Stored data
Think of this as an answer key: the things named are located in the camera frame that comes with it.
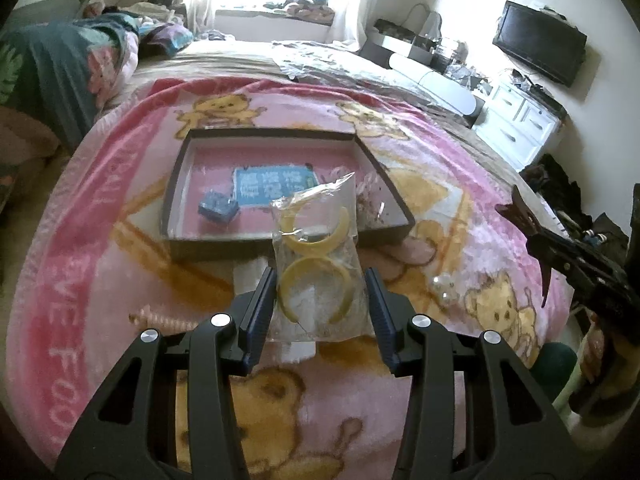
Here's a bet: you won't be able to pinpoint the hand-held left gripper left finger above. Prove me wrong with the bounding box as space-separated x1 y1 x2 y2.
55 266 278 480

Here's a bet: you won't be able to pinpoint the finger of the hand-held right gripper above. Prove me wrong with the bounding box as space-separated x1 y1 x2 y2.
527 229 628 282

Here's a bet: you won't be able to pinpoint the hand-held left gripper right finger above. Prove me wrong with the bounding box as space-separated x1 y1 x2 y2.
364 267 581 480

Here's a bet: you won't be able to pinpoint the brown hair clip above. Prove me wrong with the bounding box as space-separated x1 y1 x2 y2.
495 185 557 309

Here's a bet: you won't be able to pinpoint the dark cardboard box pink inside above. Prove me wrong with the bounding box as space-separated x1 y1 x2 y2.
159 129 417 264

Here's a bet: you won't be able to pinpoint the clear bag of yellow bracelets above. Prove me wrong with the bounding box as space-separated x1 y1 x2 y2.
269 172 362 344

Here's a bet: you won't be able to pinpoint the person's right forearm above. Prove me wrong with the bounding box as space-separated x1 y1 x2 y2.
567 310 640 428

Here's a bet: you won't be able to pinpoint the clear plastic jewelry bag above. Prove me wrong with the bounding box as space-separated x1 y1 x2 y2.
354 174 397 227

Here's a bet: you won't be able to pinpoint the small clear bead packet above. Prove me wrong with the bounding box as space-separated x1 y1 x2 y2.
431 271 462 307

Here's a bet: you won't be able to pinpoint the pile of dark clothes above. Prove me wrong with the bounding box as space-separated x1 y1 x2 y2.
519 152 632 248

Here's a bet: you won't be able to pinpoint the dark green round object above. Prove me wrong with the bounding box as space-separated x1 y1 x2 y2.
530 341 580 401

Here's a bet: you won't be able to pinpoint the small blue packet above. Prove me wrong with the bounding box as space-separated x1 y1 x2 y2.
197 189 239 224

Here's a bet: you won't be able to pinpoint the blue printed label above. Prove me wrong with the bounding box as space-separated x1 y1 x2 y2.
231 163 322 209

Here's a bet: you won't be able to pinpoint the white drawer cabinet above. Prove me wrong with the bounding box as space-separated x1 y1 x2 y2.
474 80 569 171

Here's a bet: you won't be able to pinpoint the pink bear printed blanket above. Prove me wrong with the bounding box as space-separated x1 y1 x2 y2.
5 77 576 480

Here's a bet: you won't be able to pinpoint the black flat television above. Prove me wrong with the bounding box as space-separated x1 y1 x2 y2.
492 0 589 89

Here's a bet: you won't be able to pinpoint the white rounded bed footboard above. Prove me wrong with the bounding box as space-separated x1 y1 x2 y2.
387 52 479 122

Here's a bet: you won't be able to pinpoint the grey patterned bedsheet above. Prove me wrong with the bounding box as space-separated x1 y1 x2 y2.
271 39 403 87

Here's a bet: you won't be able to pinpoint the purple pillow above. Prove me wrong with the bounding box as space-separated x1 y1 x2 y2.
142 24 194 57

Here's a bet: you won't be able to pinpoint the clothes on windowsill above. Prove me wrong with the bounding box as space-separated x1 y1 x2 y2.
264 0 337 25

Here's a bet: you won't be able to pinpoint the dark floral quilt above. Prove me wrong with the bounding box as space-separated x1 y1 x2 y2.
0 14 142 147

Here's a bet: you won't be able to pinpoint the green padded headboard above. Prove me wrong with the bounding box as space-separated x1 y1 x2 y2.
0 0 93 28

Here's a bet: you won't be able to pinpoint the pink twisted hair tie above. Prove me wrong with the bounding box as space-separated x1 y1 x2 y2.
128 309 192 334

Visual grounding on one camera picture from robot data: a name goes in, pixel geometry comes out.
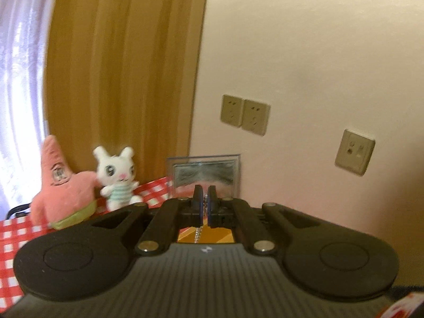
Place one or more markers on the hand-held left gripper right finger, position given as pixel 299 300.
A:
pixel 209 209

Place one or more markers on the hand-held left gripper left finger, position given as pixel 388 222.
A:
pixel 201 209

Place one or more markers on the gold plastic tray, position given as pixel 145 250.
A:
pixel 217 235

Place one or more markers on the white rabbit plush toy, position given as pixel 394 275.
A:
pixel 116 172

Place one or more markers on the pink star plush toy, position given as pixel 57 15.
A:
pixel 63 192

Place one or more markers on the red checked tablecloth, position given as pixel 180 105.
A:
pixel 13 238

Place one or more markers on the white sheer curtain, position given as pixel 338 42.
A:
pixel 20 89

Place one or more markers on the glass photo frame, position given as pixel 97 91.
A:
pixel 202 172

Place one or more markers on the beige data wall socket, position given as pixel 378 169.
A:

WORK ORDER: All of the entries above should be retyped exactly, with the pictures left out.

TASK ANSWER:
Think of this as an answer key: the things named are located in the camera frame that comes with it.
Here's a bet: you won't be able to pinpoint the hand-held left gripper left finger above. Prove me wrong with the bounding box as space-separated x1 y1 x2 y2.
55 266 278 480

Here's a bet: you won't be able to pinpoint the finger of the hand-held right gripper above. Prove me wrong with the bounding box as space-separated x1 y1 x2 y2.
527 229 628 282

Here's a bet: you won't be able to pinpoint the hand-held left gripper right finger above. Prove me wrong with the bounding box as space-separated x1 y1 x2 y2.
364 267 581 480

Here's a bet: you won't be able to pinpoint the brown hair clip above. Prove me wrong with the bounding box as space-separated x1 y1 x2 y2.
495 185 557 309

Here's a bet: you won't be able to pinpoint the dark cardboard box pink inside above. Prove me wrong with the bounding box as space-separated x1 y1 x2 y2.
159 129 417 264

Here's a bet: you won't be able to pinpoint the clear bag of yellow bracelets above. Prove me wrong with the bounding box as space-separated x1 y1 x2 y2.
269 172 362 344

Here's a bet: you won't be able to pinpoint the person's right forearm above. Prove me wrong with the bounding box as space-separated x1 y1 x2 y2.
567 310 640 428

Here's a bet: you won't be able to pinpoint the clear plastic jewelry bag above. Prove me wrong with the bounding box as space-separated x1 y1 x2 y2.
354 174 397 227

Here's a bet: you won't be able to pinpoint the small clear bead packet above. Prove me wrong with the bounding box as space-separated x1 y1 x2 y2.
431 271 462 307

Here's a bet: you won't be able to pinpoint the pile of dark clothes above. Prove me wrong with the bounding box as space-separated x1 y1 x2 y2.
519 152 632 248

Here's a bet: you won't be able to pinpoint the dark green round object above. Prove me wrong with the bounding box as space-separated x1 y1 x2 y2.
530 341 580 401

Here's a bet: you won't be able to pinpoint the small blue packet above. Prove me wrong with the bounding box as space-separated x1 y1 x2 y2.
197 189 239 224

Here's a bet: you won't be able to pinpoint the blue printed label above. Prove me wrong with the bounding box as space-separated x1 y1 x2 y2.
231 163 322 209

Here's a bet: you won't be able to pinpoint the white drawer cabinet above. Prove me wrong with the bounding box as space-separated x1 y1 x2 y2.
474 80 569 171

Here's a bet: you won't be able to pinpoint the pink bear printed blanket above. Prove me wrong with the bounding box as space-separated x1 y1 x2 y2.
5 77 576 480

Here's a bet: you won't be able to pinpoint the black flat television above. Prove me wrong with the bounding box as space-separated x1 y1 x2 y2.
492 0 589 89

Here's a bet: you won't be able to pinpoint the white rounded bed footboard above. Prove me wrong with the bounding box as space-separated x1 y1 x2 y2.
387 52 479 122

Here's a bet: you won't be able to pinpoint the grey patterned bedsheet above. Prove me wrong with the bounding box as space-separated x1 y1 x2 y2.
271 39 403 87

Here's a bet: you won't be able to pinpoint the purple pillow above. Prove me wrong with the bounding box as space-separated x1 y1 x2 y2.
142 24 194 57

Here's a bet: you won't be able to pinpoint the clothes on windowsill above. Prove me wrong with the bounding box as space-separated x1 y1 x2 y2.
264 0 337 25

Here's a bet: you won't be able to pinpoint the dark floral quilt above. Prove me wrong with the bounding box as space-separated x1 y1 x2 y2.
0 14 142 147

Here's a bet: you won't be able to pinpoint the green padded headboard above. Prove me wrong with the bounding box as space-separated x1 y1 x2 y2.
0 0 93 28

Here's a bet: you won't be able to pinpoint the pink twisted hair tie above. Prove me wrong with the bounding box as space-separated x1 y1 x2 y2.
128 309 192 334

Visual grounding on one camera picture from robot data: a name goes in, pixel geometry comes out.
Place one or more markers on the hand-held left gripper right finger, position given as pixel 299 300.
A:
pixel 209 209

Place one or more markers on the hand-held left gripper left finger, position given as pixel 388 222.
A:
pixel 201 209

Place one or more markers on the gold plastic tray, position given as pixel 145 250.
A:
pixel 217 235

Place one or more markers on the white rabbit plush toy, position given as pixel 394 275.
A:
pixel 116 172

Place one or more markers on the pink star plush toy, position given as pixel 57 15.
A:
pixel 63 192

Place one or more markers on the red checked tablecloth, position given as pixel 180 105.
A:
pixel 13 238

Place one or more markers on the white sheer curtain, position given as pixel 338 42.
A:
pixel 20 89

Place one or more markers on the glass photo frame, position given as pixel 97 91.
A:
pixel 202 172

Place one or more markers on the beige data wall socket, position given as pixel 378 169.
A:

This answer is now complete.